I have a python script which calls a lot of shell functions. The script can be run interactively from a terminal, in which case I'd like to display output right away, or called by crontab, in which case I'd like to email error output.
I wrote a helper function for calling shell functions:
import subprocess
import shlex
import sys
def shell(cmdline, interactive=True):
args = shlex.split(cmdline.encode("ascii"))

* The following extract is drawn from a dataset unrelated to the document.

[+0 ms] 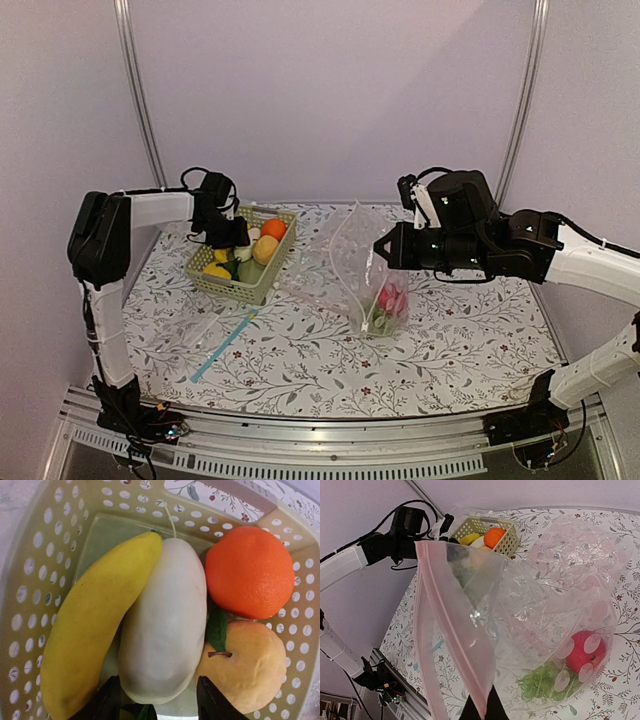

proc = subprocess.Popen(args, stdout=subprocess.PIPE,
stderr=subprocess.PIPE)
val = proc.communicate()
if interactive is True:
if proc.returncode:
print "returncode " + str(proc.returncode)
print val[1]
sys.exit(1)
else:
print val[0]
else:
if proc.returncode:
print ""
# send email with val[0] + val[1]
if __name__ == "__main__":
# example of command that produces non-zero returncode
shell("ls -z")
The problem I'm having is two-fold.
1) In interactive mode, when the shell command takes a while to finish (e.g. few minutes), I don't see anything until the command is completely done since communicate() buffers output. Is there a way to display output as it comes in, and avoid buffering? I also need a way to check the returncode, which is why I'm using communicate().
2) Some shell commands I call can produce a lot of output (e.g. 2MB). The documentation for communicate() says "do not use this method if the data size is large or unlimited." Does anyone know how large is "large"?